▸ **Problem**
Every line from the one bearing "mask of: yellow strap" through the last line of the entries should be printed exactly, with no other output.

▸ **Records shown**
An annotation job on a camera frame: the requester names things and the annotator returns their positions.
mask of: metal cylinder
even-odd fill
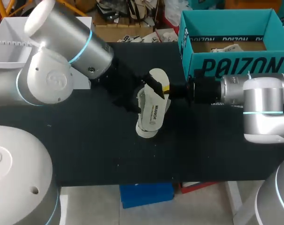
[[[272,74],[251,74],[251,78],[259,78],[259,77],[273,77],[273,78],[277,78],[282,82],[282,86],[283,86],[283,99],[284,99],[284,74],[276,74],[276,73],[272,73]]]
[[[18,90],[19,96],[21,96],[21,98],[23,99],[23,102],[25,102],[28,105],[39,106],[39,105],[43,105],[44,103],[38,101],[33,96],[31,91],[29,90],[28,82],[27,82],[28,71],[31,65],[31,60],[32,60],[32,57],[36,53],[38,53],[38,47],[33,46],[30,52],[29,58],[27,62],[25,63],[24,67],[18,74],[16,74],[17,75],[16,76],[16,89]]]
[[[244,103],[243,84],[249,76],[223,76],[221,80],[221,102],[225,105]]]
[[[32,31],[31,22],[38,14],[46,19]],[[65,57],[72,67],[90,79],[96,79],[103,74],[113,59],[113,49],[107,43],[60,3],[53,3],[53,0],[42,1],[36,6],[26,22],[25,34]]]
[[[0,69],[0,106],[27,105],[16,88],[16,77],[20,70]]]
[[[260,225],[284,225],[284,162],[259,189],[255,209]]]
[[[258,88],[244,91],[244,112],[282,112],[283,89]]]

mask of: gray floor tile
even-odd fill
[[[238,181],[238,188],[241,195],[241,200],[244,203],[249,195],[252,193],[254,188],[259,187],[262,185],[263,180],[246,180],[246,181]]]
[[[118,225],[120,192],[118,185],[63,187],[68,195],[65,225]]]

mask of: clutter
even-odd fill
[[[146,7],[150,10],[156,8],[158,0],[144,0]]]
[[[111,8],[106,8],[104,9],[103,7],[100,6],[100,4],[97,4],[97,10],[99,12],[99,14],[103,17],[104,20],[112,20],[112,17],[115,17],[116,15],[119,14],[117,13],[117,11],[111,9]]]
[[[165,0],[165,18],[173,25],[180,23],[181,13],[184,10],[192,10],[186,0]]]
[[[127,2],[131,18],[139,22],[142,21],[147,13],[146,6],[141,0],[127,0]]]
[[[153,21],[153,18],[151,17],[147,17],[145,20],[144,20],[145,23],[147,23],[147,25],[151,26],[151,27],[154,27],[155,26],[155,23]]]
[[[142,26],[140,23],[130,24],[130,19],[125,17],[119,17],[118,23],[115,23],[114,21],[105,21],[101,15],[96,13],[93,22],[98,37],[106,42],[121,41],[126,35],[144,37],[153,32],[152,27]]]
[[[144,43],[155,43],[155,42],[160,42],[159,37],[155,32],[148,34],[147,36],[143,37],[143,42]]]
[[[122,40],[118,40],[118,42],[142,42],[143,39],[140,36],[129,36],[125,35]]]
[[[171,33],[166,32],[162,35],[162,41],[163,42],[178,41],[178,36],[175,33],[175,31],[172,31]]]
[[[114,23],[119,23],[119,19],[120,19],[119,17],[114,19]]]
[[[118,11],[123,15],[127,15],[127,2],[126,0],[97,0],[98,3],[102,4],[107,8]]]
[[[175,31],[174,31],[173,28],[169,28],[169,29],[155,29],[155,32],[156,32],[157,36],[159,37],[160,41],[163,42],[163,35],[165,33],[173,33]]]

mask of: robotic arm
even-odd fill
[[[147,83],[164,98],[162,86],[147,73],[136,76],[114,50],[54,0],[43,0],[24,27],[32,50],[17,75],[0,78],[0,105],[46,105],[67,99],[73,91],[70,66],[107,90],[116,106],[139,113],[135,89]]]
[[[220,81],[197,75],[185,86],[170,85],[169,98],[242,105],[246,140],[284,143],[284,74],[224,75]]]

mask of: yellow strap
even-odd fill
[[[170,90],[170,86],[169,86],[169,85],[167,85],[167,86],[165,86],[165,87],[162,88],[162,91],[163,91],[163,92],[168,91],[168,90]]]

▸ **Exercise result**
mask of: yellow strap
even-odd fill
[[[170,90],[170,86],[169,86],[169,85],[167,85],[167,86],[165,86],[165,87],[162,88],[162,91],[163,91],[163,92],[168,91],[168,90]]]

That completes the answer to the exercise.